-- Opening Marker --
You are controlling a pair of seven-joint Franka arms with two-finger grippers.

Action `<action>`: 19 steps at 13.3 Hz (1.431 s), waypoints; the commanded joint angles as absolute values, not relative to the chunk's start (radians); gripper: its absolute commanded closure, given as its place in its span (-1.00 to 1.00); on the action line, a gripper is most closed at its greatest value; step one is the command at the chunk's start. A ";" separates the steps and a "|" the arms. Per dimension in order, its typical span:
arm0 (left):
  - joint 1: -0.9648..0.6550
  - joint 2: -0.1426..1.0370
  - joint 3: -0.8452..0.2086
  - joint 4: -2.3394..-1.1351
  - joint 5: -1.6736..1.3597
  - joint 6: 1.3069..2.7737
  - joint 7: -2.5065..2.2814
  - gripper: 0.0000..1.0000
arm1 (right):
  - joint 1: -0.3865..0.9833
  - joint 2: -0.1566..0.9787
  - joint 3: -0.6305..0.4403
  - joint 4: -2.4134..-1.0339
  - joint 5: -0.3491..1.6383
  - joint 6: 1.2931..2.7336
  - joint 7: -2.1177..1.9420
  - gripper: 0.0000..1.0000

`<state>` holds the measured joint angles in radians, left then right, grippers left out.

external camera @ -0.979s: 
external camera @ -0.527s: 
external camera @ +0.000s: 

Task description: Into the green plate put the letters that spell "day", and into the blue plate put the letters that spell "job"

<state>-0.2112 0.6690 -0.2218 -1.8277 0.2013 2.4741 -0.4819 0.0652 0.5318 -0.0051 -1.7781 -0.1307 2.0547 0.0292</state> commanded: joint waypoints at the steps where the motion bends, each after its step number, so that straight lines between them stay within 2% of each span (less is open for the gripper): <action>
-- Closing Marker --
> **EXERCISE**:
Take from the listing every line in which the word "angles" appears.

> **COMPLETED TASK**:
Action `<action>`: 19 steps at 13.3 Hz (1.431 s), waypoints; the commanded joint angles as absolute values, not relative to the chunk's start (radians); gripper: its absolute commanded closure, given as its place in its span (-1.00 to 1.00); on the action line, a gripper is most closed at its greatest value; step one is the command at the chunk's start. A ";" separates the steps and a "|" the arms. Per dimension in order, its typical span:
`<state>` holds the measured joint angles in radians, left then right, grippers left out.

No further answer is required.